In today's tour of competition's past I checked out the 1998 Goodwill Games. First, stupid network decided no one would be interested in Moceanu's beam routine which I'm still pissed about 25+ years later. Anyway, I still love watching her win the all-around and also watching Vanessa Atler later win vault and floor in event finals. 

It really is amazing how many coaches just cannot recognize their own faults when it comes to their athletes. I know Vanessa and Steve Rybacki are on good terms now but he and Beth failed her. They should have made sure she saw a sports therapist, spoken and worked with her doctor to make sure she was physically healthy, and changed the bars routine. I remember reading the claims that Vanessa was the one who wanted to keep the Comaneci salto and her poor coaches were powerless against her. Ok, bullshit. The only reason that move remained in her bars routine is because it was worth points, was unique when compared to other gymnasts, and the Rs were too stubborn to make changes that were in the best interest of their athlete.

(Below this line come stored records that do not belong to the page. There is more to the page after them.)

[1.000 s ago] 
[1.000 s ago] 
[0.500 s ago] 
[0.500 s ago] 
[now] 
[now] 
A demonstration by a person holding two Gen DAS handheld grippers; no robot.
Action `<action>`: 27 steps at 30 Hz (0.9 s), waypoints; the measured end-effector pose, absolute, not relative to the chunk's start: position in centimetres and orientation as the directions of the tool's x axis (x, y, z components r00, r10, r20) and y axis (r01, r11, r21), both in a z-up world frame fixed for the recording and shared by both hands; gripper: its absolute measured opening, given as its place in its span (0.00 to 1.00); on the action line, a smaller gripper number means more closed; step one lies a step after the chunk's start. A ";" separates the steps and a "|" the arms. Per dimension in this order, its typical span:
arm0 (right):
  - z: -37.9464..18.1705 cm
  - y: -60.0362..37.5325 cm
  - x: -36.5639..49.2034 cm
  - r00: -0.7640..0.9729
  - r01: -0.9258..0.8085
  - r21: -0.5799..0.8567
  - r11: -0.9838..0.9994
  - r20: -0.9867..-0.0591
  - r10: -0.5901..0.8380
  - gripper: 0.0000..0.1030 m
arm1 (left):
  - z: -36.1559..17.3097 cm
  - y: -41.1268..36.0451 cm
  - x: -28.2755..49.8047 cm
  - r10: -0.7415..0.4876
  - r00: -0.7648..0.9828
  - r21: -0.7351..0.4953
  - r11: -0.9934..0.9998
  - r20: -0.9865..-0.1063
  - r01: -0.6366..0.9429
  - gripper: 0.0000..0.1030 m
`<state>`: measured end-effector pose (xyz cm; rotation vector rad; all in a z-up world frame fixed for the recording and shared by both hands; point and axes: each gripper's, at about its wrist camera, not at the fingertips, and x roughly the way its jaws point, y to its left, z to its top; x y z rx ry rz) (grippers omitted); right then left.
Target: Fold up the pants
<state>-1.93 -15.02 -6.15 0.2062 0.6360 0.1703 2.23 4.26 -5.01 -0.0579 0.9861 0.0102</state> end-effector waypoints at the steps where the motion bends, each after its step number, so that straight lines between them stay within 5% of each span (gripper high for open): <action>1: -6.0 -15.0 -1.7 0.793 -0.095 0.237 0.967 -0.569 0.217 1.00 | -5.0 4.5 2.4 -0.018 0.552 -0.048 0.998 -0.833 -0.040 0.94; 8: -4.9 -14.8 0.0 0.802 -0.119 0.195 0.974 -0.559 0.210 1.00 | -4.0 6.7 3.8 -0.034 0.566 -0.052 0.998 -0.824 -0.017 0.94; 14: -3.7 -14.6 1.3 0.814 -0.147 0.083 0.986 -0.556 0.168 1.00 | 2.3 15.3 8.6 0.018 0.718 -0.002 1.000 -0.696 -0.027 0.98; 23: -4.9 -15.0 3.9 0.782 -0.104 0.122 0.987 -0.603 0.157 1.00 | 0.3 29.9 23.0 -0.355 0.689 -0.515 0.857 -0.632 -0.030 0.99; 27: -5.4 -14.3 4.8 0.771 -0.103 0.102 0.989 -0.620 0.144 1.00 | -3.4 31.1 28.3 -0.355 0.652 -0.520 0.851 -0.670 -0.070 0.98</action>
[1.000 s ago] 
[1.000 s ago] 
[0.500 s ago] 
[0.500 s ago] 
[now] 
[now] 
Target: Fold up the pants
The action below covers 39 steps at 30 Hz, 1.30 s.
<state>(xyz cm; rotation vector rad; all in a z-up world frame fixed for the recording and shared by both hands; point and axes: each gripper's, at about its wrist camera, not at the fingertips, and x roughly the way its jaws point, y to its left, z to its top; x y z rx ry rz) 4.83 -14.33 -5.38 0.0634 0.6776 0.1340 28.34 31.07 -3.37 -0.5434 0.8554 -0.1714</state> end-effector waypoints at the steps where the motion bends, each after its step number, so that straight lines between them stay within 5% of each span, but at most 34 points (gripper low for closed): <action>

I remember Vanessa hitting that salto exactly ONE time in competition, after which she burst into tears of relief, and the rest of the time she fell. If the plan was to keep it in so she could work to overcome that demon then, fine, but once she did it should have been retired and a new routine put in place.

I think if Moceanu had been healthy in 2000 she would have been our best shot for an individual medal. She had great routines in place that were on par with the rest of the world in terms of difficulty and execution. All her coaches had to do was keep her consistent after she proved herself in 98 but, like always, they overtrained her to the point of injury and that was it.